**WHAT YOU WILL DO:** Strip the pictures and reproduce the rest of the listing exactly.

■ ■ ■ ■

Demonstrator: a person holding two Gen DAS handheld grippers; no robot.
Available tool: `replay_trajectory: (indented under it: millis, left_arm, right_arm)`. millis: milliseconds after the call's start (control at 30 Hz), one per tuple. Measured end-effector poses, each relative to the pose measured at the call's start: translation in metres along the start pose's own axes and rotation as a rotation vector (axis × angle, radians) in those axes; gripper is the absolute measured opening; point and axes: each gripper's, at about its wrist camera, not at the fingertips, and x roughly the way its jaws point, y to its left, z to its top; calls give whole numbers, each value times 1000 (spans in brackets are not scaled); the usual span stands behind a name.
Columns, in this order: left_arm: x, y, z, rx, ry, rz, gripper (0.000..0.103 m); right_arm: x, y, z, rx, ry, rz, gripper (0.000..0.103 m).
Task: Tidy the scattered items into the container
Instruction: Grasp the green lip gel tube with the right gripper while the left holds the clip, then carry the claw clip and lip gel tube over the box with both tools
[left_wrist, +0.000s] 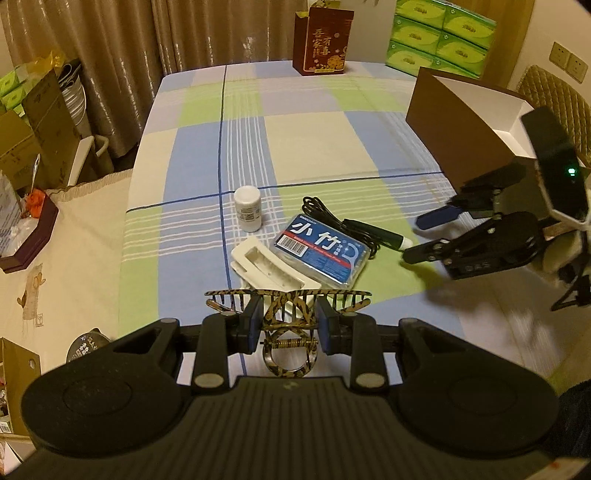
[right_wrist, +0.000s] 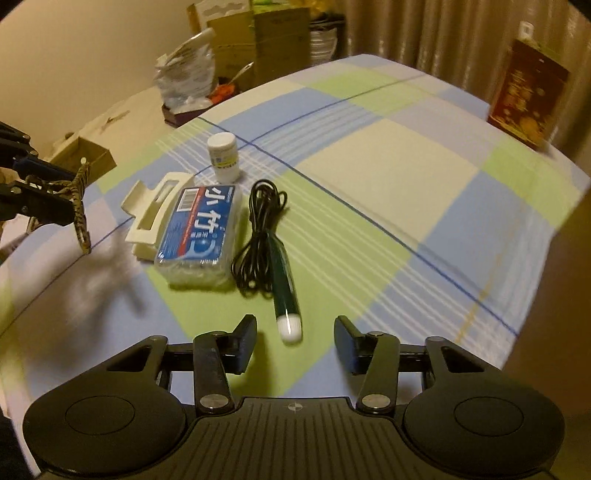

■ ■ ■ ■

**WRITTEN SOLUTION:**
Demonstrator: a person holding two Gen DAS handheld grippers; no robot.
Available tool: `replay_trajectory: (indented under it: millis, left_arm, right_arm)`. millis: milliseconds after the call's start (control at 30 Hz), one per tuple. Measured end-effector poses, each relative to the pose measured at the call's start: translation in metres along the start pose's own axes and rotation as a rotation vector (axis × angle, radians) in those axes; gripper is the absolute measured opening; point and axes: each gripper's, at about its wrist camera, not at the fingertips, and x roughly the way its jaws point, y to its left, z to its top; calls give whole numbers, each value times 1000 (spans in brackets are not scaled); the usual span stands behind a name.
Columns, in this order: left_arm: x, y, z, rx, ry, rz, gripper (0.000..0.103 m); right_arm: x, y, z, rx, ry, rz, gripper (0.000..0.103 m).
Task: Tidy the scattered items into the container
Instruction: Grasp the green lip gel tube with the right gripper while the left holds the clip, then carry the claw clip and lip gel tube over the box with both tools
[left_wrist, +0.000s] 
[right_wrist, +0.000s] 

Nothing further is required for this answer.